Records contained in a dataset
=======

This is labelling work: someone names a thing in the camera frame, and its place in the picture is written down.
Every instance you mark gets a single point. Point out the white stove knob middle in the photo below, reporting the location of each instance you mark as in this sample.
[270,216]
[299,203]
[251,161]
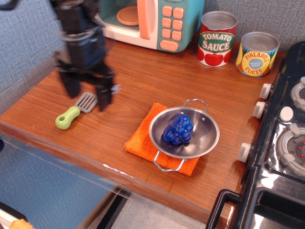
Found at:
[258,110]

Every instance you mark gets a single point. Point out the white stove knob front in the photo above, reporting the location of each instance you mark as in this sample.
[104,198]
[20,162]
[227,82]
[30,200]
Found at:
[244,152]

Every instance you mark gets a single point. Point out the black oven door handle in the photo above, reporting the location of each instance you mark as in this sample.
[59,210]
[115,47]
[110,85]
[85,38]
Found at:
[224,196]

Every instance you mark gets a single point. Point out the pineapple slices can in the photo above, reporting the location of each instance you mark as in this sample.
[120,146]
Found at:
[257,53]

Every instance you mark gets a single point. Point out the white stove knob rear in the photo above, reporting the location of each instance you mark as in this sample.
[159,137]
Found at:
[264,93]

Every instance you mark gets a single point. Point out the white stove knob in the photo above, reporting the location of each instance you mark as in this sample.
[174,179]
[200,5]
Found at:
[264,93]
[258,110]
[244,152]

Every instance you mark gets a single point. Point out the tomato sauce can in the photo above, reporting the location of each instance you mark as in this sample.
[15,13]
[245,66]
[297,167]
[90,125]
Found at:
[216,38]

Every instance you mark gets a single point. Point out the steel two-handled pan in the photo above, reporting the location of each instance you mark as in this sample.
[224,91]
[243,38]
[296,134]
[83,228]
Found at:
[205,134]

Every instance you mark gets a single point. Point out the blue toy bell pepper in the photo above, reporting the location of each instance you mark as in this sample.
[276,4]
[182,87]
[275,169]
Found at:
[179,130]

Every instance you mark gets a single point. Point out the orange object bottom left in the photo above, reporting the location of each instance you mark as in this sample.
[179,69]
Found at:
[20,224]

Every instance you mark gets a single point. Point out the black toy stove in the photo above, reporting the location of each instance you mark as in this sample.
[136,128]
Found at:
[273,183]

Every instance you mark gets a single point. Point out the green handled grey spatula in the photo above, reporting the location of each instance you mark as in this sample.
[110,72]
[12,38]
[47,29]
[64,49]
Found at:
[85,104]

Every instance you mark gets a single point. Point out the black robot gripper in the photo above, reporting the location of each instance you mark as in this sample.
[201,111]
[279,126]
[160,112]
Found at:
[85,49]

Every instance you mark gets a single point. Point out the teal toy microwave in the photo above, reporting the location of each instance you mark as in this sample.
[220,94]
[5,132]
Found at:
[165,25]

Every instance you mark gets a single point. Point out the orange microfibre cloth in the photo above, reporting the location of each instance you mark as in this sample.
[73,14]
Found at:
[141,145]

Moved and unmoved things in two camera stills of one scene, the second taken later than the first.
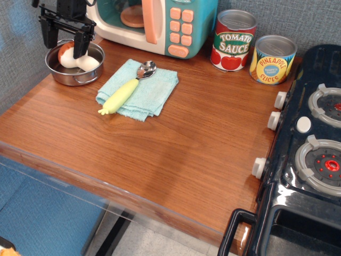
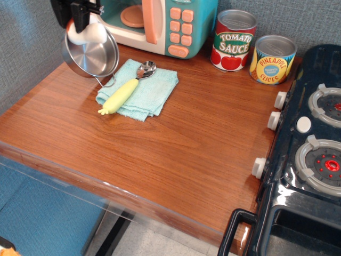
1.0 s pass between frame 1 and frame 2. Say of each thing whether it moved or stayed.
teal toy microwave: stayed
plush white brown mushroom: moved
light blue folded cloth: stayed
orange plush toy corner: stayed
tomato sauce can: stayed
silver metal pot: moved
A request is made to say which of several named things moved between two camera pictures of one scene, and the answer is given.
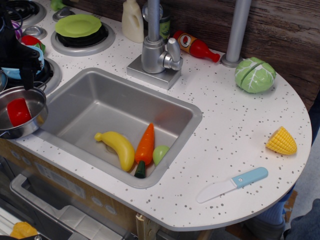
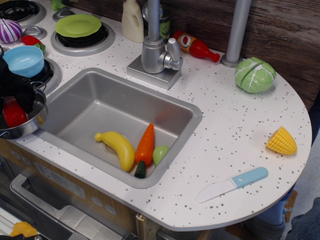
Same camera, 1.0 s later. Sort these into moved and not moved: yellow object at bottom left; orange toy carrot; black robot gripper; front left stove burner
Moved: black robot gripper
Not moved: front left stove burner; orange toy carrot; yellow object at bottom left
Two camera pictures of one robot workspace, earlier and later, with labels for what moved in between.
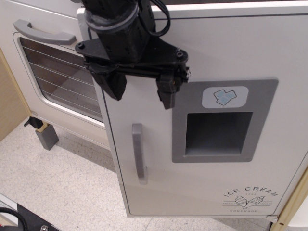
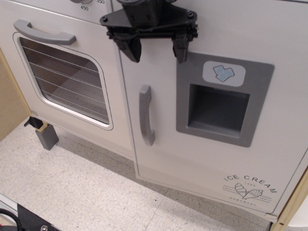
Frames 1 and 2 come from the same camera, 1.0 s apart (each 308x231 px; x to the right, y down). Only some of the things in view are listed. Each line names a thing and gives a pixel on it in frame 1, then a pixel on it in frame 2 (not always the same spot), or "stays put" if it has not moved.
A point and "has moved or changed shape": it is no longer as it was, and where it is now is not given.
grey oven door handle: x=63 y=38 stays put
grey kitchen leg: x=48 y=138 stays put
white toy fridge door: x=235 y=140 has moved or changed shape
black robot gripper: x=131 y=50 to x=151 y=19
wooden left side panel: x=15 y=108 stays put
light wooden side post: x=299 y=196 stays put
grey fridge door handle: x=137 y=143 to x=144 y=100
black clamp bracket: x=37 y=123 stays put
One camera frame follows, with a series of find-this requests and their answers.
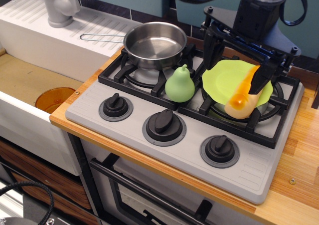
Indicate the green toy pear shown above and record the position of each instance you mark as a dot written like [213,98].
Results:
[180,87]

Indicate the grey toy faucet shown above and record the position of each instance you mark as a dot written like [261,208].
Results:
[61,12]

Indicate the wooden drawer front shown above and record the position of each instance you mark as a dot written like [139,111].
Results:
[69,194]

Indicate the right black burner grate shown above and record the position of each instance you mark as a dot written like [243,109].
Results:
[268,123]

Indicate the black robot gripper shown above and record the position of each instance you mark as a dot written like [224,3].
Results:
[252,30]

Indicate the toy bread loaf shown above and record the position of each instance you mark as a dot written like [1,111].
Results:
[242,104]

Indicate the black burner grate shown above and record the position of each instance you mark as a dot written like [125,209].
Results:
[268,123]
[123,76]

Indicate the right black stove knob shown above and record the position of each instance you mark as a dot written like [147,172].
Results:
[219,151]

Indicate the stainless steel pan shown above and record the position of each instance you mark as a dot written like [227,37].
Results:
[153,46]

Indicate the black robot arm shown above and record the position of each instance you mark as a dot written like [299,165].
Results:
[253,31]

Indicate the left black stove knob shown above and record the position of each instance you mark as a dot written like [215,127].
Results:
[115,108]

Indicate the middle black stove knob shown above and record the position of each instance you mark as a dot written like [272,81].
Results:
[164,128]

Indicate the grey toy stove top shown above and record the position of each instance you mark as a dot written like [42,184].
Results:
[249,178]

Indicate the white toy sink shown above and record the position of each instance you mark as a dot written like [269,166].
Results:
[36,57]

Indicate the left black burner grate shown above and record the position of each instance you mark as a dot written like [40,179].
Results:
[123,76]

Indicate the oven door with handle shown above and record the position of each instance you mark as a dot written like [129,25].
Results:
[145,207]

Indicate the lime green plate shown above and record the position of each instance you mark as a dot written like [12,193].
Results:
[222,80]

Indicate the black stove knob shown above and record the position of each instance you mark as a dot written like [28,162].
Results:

=======

• **TASK TO CARRY OUT**: Go through the entries and report every line with the string "side".

• **FINAL ANSWER**:
wooden left side panel: x=15 y=108 stays put
light wooden side post: x=299 y=196 stays put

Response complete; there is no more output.